After all of this, they announced who the 12 jurors would be. I ended up getting picked. Now I'm not an expert on jury selection but I think they try to pick people who they think are easily influenced and will be fair. I feel like I must have given off this impression. We were finally dismissed at about 5:30pm. A long day, especially when you only get paid $17 for the the entire day which pretty much just covers the cost of transportation to get down there.

So far my impression of the jury/judicial system here is not good. The case will be a civil case to decide how much money is to be paid. It seems like something like this should be decided by a judge if there is a dispute. It is not worth inconveniencing so many people for an entire day or more for something like this. From what I understand if you go to court, you have the option of having a judge or a jury for your case. I would definitely pick a judge after this experience so as not to make more people come in for something like this.

Day 2:

I showed up at 9:30am for jury day 2 not looking forward to it. They did provide pastries and juice for breakfast as well as let us pick out something to order for lunch which was nice. The jurors and I signed some papers and chatted a bit while everyone made their way in.
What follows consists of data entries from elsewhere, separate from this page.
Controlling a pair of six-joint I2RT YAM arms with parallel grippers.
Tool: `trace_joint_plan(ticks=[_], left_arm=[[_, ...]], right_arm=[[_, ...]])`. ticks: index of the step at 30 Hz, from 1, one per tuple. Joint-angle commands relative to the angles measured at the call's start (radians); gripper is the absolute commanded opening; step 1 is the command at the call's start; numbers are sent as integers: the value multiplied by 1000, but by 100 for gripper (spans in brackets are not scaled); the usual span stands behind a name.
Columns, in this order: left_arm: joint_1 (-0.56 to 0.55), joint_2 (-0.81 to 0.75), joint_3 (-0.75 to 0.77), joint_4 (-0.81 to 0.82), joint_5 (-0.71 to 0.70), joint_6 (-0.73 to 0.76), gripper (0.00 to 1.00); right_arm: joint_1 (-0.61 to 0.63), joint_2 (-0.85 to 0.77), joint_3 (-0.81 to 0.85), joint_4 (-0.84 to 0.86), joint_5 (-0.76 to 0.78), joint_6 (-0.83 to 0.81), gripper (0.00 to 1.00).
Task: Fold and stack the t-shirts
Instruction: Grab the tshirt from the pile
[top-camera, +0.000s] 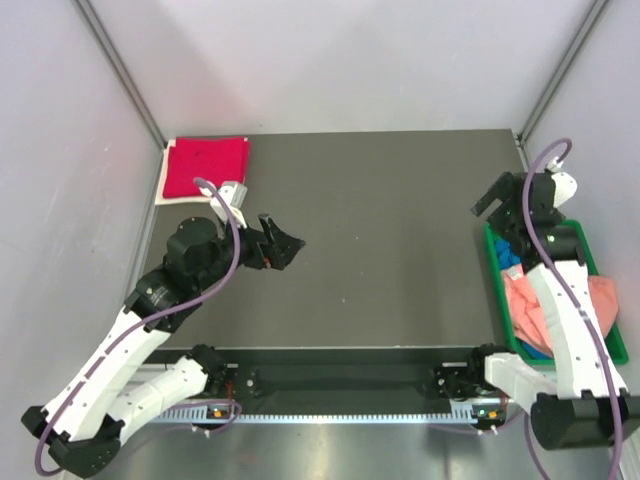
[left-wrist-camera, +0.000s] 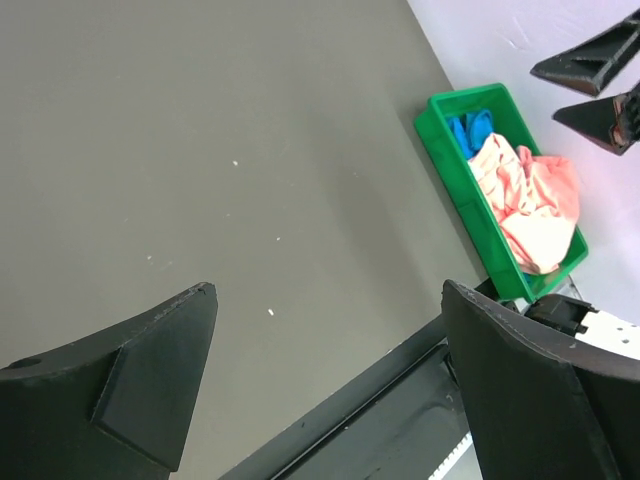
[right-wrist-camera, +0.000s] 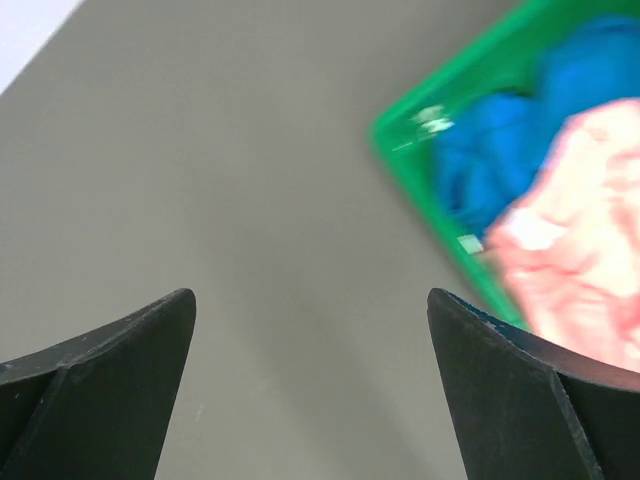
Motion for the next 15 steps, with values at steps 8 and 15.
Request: trace_joint_plan(ticks=[8, 15], left_arm=[[0, -18, 65, -96, -59, -14, 97], [0, 34, 80, -78, -30, -51, 96]], right_arm=[[-392, 169, -73, 15, 236, 101, 99], [-629, 300, -192, 90, 155, 106, 87]])
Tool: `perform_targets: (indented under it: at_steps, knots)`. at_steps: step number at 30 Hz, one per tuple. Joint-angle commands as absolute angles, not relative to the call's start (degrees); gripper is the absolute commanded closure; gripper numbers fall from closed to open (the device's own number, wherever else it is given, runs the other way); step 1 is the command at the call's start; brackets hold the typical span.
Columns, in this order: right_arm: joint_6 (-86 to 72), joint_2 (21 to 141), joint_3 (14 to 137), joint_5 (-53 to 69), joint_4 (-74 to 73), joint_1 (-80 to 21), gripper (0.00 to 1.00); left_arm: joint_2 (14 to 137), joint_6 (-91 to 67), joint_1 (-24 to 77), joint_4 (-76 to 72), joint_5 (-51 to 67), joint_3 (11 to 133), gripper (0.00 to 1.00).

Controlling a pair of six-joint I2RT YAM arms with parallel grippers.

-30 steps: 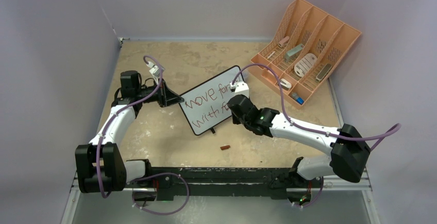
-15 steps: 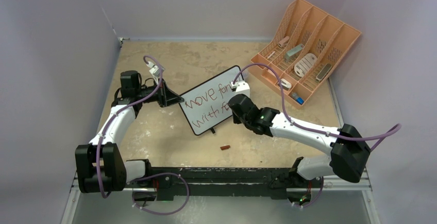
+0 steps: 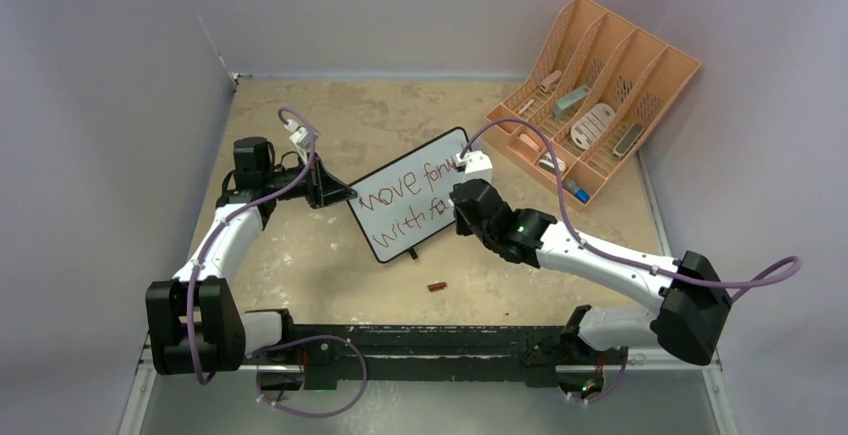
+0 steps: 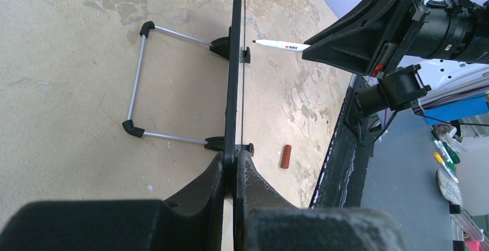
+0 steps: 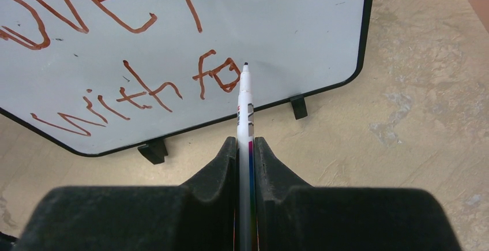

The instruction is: Write a sentence on the whiteboard

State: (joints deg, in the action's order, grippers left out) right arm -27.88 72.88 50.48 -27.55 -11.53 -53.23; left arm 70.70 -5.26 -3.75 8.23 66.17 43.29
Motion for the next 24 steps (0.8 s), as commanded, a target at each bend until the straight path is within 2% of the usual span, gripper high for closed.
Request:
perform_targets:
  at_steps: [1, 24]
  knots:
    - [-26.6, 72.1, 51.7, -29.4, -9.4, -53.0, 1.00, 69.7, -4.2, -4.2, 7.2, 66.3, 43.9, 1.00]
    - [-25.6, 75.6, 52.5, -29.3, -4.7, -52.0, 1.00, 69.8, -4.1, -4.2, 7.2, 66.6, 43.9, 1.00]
A short while later we were called in to take our seats and they started the case. Both sides took turns explaining their side. A few witnesses were called up for questioning and were examined by both sides. Often there would be a need for a break as the attorneys would ask for a sidebar to talk with the judge. The case itself was pretty simple but they really dragged it out. I guess this is the way it is done, but I really wished they could just get to the point instead of asking 20 vaguely relevant questions before getting to a point.

We got a lunch break around noon and resumed the case afterwords. At about 4:00pm they had wrapped up what they wanted to say and it was up to us as jurors to decide the outcome. We deliberated for about an hour. Our group got along pretty well and we just went around saying what we thought the outcome should be and why. After more discussion we reached a decision. It was for deciding a monetary value so we kind of had to get an average based on what everyone thought was fair.
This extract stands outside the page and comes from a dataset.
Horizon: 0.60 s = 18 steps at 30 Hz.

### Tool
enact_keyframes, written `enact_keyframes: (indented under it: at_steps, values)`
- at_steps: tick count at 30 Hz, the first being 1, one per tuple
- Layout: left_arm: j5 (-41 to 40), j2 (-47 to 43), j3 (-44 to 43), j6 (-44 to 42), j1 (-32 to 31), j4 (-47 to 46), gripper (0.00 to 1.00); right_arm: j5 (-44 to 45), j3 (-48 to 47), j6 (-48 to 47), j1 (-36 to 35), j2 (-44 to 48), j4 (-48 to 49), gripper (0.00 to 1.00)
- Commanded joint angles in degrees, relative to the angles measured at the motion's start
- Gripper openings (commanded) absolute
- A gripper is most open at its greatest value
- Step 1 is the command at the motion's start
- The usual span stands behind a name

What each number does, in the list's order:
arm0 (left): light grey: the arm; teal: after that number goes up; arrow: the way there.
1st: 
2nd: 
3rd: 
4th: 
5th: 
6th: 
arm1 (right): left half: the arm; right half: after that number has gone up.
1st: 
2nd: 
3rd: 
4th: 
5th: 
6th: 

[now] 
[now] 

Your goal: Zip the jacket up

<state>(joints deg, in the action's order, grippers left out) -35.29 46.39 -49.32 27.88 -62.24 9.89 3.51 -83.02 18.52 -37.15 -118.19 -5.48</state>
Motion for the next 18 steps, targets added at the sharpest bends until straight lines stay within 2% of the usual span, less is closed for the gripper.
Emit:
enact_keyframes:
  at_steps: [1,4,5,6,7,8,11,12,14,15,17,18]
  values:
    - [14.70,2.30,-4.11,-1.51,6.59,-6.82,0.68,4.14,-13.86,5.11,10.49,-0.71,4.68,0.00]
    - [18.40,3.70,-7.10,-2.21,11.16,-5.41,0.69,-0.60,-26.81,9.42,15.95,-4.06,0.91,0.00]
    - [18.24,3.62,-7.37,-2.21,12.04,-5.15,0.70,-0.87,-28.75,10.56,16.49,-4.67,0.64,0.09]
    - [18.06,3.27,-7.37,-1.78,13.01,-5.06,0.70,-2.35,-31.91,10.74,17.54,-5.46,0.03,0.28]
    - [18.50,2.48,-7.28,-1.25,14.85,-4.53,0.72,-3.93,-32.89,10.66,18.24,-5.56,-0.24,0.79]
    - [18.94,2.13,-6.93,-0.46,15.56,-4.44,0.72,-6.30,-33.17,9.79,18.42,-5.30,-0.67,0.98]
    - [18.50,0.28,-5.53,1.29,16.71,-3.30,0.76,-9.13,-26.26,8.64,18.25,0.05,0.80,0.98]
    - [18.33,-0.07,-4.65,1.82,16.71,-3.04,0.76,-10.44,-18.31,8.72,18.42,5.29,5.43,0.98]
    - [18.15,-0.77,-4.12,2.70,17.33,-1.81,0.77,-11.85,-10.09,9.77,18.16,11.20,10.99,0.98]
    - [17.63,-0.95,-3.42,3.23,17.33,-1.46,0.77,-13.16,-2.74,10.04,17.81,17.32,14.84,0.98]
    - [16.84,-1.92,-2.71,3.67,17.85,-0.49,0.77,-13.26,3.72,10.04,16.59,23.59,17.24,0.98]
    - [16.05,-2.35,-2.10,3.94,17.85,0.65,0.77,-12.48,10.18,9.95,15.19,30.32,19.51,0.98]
We went back in and handed over the results. They were read to the court and that was it! We went back to the jury room to just wrap things up with the judge and then we got to go home.

Overall it was an ok experience but personally I think this type of case should be done without a jury and the process in general needs to be much more efficient and streamlined. In my opinion a case like this could have been decided in a couple hours by a judge. Instead it took 2 days and a lot of people to come in to listen to it and decide the verdict. It was good to get the experience of being on a jury, but overall I would not look forward to doing it again.